Esperé hasta las diez de la noche, sentado en mi taxi. De todos modos no tenía a dónde ir. No ganaría nada encerrándome en el hotel, dormiría con un ojo abierto escuchando las pisadas y sin una podrida escalera de incendio -no la hay en casi ningún edificio de Buenos Aires- para saltar por la ventana si iban a buscarme. El peón me esperaría un rato en la parada de avenida de Mayo y Piedras, y después se iría a dormir o de joda por esas calles, total la noche para él estaba pagada, y al otro día me diría como cada vez que lo planto: «¿qué tal, jefe, la nochecita?», no sé si con algo de sana envidia o sólo por tomarme el pelo, imaginando como todo cabrón de treinta años que después de los cincuenta no hay otra manera de dormirse que mirando la tele.

A las diez en punto bajé del auto y me reporté a Gustavo desde el teléfono público de la esquina. «Ahora no puedo atenderte, dejame tu mensaje y tu onda», respondió el contestador telefónico del desgraciado de mi hijo mayor. «Me llamo Mareco igual que vos, maraca -dije después de la señal-. Soy tu padre y estoy vivo todavía, piiíp. Ah, y con mi próstata a cuestas, sigo siendo activo. Piiíp.»

Nada pone a un padre tan tierno como saber que los hijos viven pendientes de uno. Empezaba a maldecir mi suerte, con ese malsano regodeo en las propias miserias que antecede a todo buen brote de masoquismo, cuando apareció Gargano.

No sabía de su pasión por los autos viejos.

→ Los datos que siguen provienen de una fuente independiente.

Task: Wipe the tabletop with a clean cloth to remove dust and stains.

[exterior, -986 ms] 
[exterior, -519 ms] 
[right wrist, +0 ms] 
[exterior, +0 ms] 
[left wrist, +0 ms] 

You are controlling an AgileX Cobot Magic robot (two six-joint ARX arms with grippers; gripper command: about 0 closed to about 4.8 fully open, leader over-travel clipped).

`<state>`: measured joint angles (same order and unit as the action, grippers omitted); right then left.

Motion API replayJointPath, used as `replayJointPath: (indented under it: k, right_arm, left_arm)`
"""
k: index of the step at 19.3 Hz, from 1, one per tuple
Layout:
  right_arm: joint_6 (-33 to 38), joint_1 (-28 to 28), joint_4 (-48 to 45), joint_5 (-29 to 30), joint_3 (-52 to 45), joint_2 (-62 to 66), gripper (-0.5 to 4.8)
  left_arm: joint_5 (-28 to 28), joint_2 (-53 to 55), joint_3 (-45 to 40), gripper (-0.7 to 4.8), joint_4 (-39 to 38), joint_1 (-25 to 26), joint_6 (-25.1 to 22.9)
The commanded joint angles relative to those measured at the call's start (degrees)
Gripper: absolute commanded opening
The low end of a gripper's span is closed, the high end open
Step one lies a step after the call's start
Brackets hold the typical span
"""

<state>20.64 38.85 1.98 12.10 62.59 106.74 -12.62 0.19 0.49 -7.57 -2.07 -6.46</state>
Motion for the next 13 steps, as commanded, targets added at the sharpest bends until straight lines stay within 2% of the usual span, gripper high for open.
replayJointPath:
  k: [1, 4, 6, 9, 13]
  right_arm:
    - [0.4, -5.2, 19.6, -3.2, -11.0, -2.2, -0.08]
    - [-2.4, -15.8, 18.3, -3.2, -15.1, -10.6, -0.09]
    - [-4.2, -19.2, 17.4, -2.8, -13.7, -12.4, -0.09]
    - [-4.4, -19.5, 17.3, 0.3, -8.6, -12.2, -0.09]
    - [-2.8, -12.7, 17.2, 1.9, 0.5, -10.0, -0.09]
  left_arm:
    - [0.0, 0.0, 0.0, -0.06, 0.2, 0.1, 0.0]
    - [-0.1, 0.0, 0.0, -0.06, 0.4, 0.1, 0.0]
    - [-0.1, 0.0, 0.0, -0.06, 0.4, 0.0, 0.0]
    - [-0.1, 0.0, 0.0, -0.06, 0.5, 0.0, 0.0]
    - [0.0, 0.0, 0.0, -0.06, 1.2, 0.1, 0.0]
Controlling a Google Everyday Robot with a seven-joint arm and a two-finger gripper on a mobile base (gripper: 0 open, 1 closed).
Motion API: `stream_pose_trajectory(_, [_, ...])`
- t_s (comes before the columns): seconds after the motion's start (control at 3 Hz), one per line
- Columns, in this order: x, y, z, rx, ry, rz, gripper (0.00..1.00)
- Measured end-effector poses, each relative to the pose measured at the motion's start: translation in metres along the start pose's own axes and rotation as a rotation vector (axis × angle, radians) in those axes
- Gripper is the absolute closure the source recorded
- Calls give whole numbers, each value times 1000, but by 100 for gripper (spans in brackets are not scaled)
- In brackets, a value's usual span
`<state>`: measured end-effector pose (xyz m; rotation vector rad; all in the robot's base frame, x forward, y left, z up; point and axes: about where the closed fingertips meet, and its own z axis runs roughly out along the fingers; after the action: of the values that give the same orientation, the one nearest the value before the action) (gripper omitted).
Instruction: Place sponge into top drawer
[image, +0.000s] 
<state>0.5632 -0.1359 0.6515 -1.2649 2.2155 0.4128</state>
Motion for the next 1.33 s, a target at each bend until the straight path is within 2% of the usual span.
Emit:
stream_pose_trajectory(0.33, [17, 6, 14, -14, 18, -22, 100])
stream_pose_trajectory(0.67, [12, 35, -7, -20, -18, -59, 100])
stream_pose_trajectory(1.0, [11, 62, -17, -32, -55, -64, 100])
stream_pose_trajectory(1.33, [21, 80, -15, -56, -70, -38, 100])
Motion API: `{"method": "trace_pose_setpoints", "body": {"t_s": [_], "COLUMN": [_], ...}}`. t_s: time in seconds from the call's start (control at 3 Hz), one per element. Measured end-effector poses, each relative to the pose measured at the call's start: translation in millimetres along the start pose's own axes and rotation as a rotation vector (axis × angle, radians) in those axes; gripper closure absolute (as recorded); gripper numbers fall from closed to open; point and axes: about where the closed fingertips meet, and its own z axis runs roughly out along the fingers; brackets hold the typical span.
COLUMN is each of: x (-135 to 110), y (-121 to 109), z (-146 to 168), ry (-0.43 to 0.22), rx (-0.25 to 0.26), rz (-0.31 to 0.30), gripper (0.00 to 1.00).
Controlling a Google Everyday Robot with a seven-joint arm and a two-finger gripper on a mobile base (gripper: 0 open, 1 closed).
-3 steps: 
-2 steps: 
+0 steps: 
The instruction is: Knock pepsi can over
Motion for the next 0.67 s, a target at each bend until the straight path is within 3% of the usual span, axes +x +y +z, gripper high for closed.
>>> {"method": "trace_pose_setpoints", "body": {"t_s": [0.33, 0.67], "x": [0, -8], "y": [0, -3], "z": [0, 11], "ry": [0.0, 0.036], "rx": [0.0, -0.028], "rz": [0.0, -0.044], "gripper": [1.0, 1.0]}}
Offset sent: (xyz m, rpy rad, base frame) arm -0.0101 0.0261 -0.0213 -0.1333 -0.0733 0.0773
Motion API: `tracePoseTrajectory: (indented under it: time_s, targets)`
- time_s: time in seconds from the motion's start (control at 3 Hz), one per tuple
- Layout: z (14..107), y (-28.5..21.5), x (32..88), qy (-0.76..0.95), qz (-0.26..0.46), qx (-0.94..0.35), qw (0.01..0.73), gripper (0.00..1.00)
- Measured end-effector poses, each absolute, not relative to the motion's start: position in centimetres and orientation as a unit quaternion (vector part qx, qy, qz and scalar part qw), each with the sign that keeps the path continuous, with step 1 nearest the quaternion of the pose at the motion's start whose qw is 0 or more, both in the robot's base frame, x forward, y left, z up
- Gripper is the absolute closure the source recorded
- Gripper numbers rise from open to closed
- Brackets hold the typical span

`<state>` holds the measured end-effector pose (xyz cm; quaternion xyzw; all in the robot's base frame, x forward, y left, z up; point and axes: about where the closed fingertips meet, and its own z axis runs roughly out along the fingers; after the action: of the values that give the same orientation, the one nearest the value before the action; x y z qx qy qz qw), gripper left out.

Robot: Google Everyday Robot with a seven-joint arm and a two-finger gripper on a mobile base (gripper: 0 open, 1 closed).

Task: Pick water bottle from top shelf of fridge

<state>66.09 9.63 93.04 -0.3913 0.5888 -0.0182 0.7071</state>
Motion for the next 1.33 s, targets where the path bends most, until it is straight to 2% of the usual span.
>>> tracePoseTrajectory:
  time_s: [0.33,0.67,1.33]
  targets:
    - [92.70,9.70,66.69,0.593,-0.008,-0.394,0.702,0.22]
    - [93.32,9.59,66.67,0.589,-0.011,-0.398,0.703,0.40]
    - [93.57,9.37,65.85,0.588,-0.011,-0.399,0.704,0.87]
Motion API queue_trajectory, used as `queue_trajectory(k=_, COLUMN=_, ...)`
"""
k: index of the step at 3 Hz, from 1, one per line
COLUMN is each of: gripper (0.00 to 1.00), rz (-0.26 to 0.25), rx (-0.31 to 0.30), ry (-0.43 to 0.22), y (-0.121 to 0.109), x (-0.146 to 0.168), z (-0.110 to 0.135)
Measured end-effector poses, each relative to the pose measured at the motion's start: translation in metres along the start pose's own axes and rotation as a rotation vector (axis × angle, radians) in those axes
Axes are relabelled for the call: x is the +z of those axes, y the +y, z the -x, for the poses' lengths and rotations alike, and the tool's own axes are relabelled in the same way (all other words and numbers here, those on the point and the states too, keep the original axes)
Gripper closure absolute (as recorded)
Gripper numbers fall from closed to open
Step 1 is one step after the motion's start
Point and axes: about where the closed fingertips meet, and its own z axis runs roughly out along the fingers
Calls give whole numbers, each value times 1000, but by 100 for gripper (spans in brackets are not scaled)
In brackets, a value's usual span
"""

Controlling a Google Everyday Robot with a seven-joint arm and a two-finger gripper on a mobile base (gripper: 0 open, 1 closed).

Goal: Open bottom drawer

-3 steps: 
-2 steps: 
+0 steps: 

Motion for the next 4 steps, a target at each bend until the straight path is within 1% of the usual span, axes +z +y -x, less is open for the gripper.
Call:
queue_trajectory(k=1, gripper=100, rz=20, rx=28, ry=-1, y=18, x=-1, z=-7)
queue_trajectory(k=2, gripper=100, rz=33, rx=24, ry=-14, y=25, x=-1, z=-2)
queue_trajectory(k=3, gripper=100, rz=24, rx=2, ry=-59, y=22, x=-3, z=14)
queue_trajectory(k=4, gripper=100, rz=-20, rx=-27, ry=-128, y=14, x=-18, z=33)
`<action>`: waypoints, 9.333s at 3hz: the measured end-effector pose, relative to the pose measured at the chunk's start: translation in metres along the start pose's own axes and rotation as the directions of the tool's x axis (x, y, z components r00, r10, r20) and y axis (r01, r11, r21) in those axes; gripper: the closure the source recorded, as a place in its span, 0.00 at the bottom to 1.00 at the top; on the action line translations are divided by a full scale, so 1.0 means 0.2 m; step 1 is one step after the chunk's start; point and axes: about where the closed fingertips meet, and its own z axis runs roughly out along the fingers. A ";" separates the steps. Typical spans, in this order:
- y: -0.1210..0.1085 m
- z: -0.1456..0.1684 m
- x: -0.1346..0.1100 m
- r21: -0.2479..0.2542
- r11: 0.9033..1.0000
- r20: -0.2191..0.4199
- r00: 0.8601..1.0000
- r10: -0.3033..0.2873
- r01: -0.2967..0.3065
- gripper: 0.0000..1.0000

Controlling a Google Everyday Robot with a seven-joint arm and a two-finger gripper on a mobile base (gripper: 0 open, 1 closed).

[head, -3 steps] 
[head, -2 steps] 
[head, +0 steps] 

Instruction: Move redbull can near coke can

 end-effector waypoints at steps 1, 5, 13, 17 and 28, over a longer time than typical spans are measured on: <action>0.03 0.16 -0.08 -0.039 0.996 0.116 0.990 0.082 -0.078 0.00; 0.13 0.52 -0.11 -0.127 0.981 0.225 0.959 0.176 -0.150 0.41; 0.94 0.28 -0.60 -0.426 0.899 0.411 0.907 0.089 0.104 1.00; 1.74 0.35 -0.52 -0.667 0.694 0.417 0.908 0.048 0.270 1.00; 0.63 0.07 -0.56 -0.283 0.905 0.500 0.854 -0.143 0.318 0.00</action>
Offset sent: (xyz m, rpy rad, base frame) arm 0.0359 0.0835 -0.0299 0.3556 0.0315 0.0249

A tipos como él no los imagino apasionados ni por una bella mujer, mucho menos por un montón de chatarra de fines de la década del cincuenta como el Kaiser Bergantín que estacionó de trompa frente al almacén.

– Noche de aparecidos -dijo cuando me vio-, ¿de dónde salís?

– No juego más, Gargano. ¿A quién hay que avisarle para que me borre?

– Te van a borrar pero si asomás la cabeza, tachero pelotudo. Entrá.

El lugar que había elegido para su vida de cucaracha era francamente siniestro, además de sucio y oscuro.

– Pero acá no pueden dármela tan fácil como en un departamento.

Tenía montado un sistema de trampas y de alarmas que había ido puliendo como un ebanista la madera.

– Nada electrónico, todo artesanal y a prueba de imprevistos, porque la tecnología será muy top, pero si te entran con un corte de luz te cagan a tiros y andá a cobrarle tu sepelio a la compañía de electricidad.

Maderas sueltas, puertas en falsa escuadra, latas de aceite colgadas como los tubos de un órgano de iglesia que producían un estrepitoso concierto con la primera corriente de aire, un perro lobo adiestrado y con cara de gurka vigilaba desde un rincón.

– La única comida que conoce es el desayuno. De noche y para que se mantenga alerta, ni un hueso -dijo Gargano mientras guiñaba un ojo a su mascota como a un compañero de patrulla-. Sos número puesto para tiro al blanco, Mareco -dijo en seguida sin más preámbulos, mirando la densa oscuridad que nos rodeaba-: pero vamos a mi cucha, tengo café y buenos licores, aunque parezca mentira.

Subimos a la oficina del entrepiso. Una luz tenue le daba cierta calidez y permitía controlar toda el área desde una posición que él creía privilegiada.

– Claro que si un día vienen a buscarme, no van a mandar a cualquiera. Un tipo como yo, que ha sobrevivido tantos años sin venderse en esa cueva de rufianes, merece por lo menos una fuerza swat para ser quitado del plantel, ¿no te parece?

Aclaró que no había sido él quien se negó a atenderme.

– Me filtran las llamadas. Nadie lo admite, pero sé que circula por ahí la directiva de aislarme. Mi conferencia de prensa en Mar del Plata no se publicó en ningún lado y sin embargo los servicios tienen la desgrabación completa, periodistas buchones.

No le sorprendieron demasiado las fotos donde se veía a Dubatti vestido de doncella.

– Estos pervertidos denigran al gremio de los putos, aunque francamente me desilusiona que un crack del rugby como el Chivo se prendiera en esa onda.